3.  Create a Career Plan, with all the criteria that you will need to be successful in a desired position.  These criteria include:

  • Required degree(s).  This includes an academic plan that will result in the best possible grades.  Fast is good if a person can do it well; however, intentionality also means quality.  If it takes longer to obtain your goal and do it with excellence – make that part of your plan.  A Career Counselor can help here.
  • Certifications.  What is the industry looking for in a qualified candidate? What proprietary, state or federal certifications will be needed to be considered for a position?  This means that you need to research your position, industry and the companies in the industry.
  • Experience.  This is actually working in your field of study.  Internships are a great way to acquire this experience.  You can find internships and full time positions with companies all over the country in LUNETWORK, Liberty’s exclusive employer relations and jobs database.  Thousands of employers purposefully register on LUNETWORK in search of Liberty talent.  Create a profile today and start you search.  Contact the Career Center to see how you can use LUNETWORK effectively.
  • Network.  Keep this in mind – it is NOT “who you know”, it is “who knows you.”  The only way for people to get to know you is for you to get out and meet them.  Liberty has major-specific career fairs each semester.  RSVP and join us if you can, but most certainly review the companies that intend on coming.  Networking opportunities happen all the time, in every geographical location.  Find out what organizations are prevalent in your field of study and JOIN THEM.

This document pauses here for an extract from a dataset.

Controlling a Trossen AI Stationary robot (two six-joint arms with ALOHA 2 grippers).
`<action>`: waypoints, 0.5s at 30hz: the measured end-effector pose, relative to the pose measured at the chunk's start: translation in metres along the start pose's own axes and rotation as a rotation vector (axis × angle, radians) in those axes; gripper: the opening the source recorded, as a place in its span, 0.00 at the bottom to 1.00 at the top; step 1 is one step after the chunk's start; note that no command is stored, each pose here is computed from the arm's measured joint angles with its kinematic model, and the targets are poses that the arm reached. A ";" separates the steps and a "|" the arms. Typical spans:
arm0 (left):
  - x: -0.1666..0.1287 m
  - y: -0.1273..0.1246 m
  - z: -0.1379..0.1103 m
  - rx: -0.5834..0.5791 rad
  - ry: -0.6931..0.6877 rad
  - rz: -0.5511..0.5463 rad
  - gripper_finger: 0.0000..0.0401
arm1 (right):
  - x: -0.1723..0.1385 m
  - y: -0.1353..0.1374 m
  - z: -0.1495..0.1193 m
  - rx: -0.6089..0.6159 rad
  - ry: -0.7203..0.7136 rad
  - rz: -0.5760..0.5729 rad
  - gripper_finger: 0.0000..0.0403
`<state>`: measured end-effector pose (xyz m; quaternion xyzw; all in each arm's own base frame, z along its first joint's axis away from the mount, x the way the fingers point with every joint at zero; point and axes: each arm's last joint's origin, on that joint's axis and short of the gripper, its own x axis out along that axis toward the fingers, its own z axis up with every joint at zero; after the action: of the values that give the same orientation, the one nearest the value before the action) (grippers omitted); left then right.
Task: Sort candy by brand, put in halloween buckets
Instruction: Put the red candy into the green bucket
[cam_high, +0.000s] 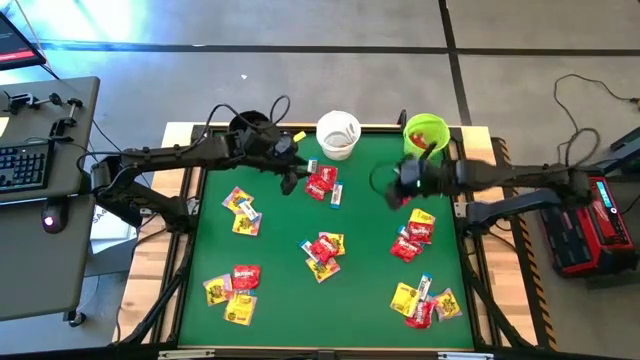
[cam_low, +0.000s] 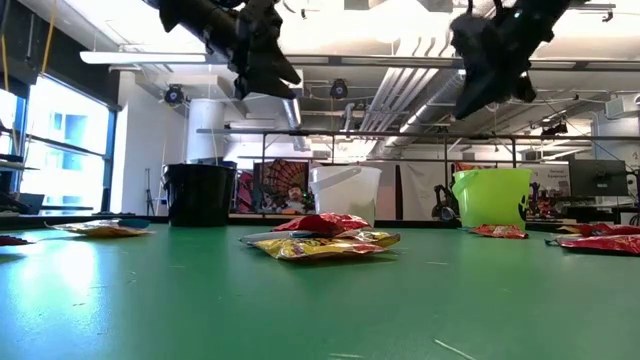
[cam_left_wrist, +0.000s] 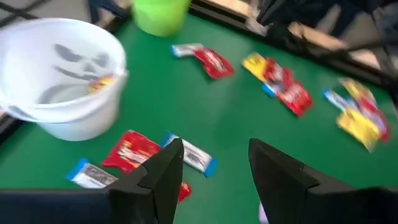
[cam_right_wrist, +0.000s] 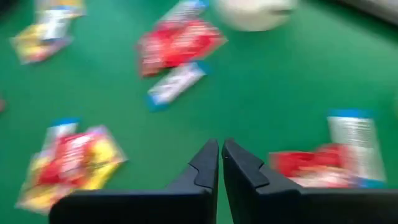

  • Cover Letters, Resumes, and Interviews.  Cover Letters and Resumes are the first documentation that an employer sees from a candidate.  First impressions can either make or break you.  Resumes have to be intentional as well; they need to “speak” to the job description as to how you qualify.  Have your Cover Letter and Resume reviewed by a Career Counselor.  Next is the interview.  Interviews need to be intentional.  It is always best for a candidate to be very knowledgeable about the company, the position, what you would do in this position.  You can only do this by research.  Once that research is completed, then you need to practice in talking to someone about the position – an interview.  Practice makes perfect, and the Career Center can perform a mock interview so that you are well prepared when you meet with the employer.

God has set a wonderful example for all of us about being intentional.  Get serious about your career and be intentional in the pursuit of it.  The Career Center can help you accomplish this.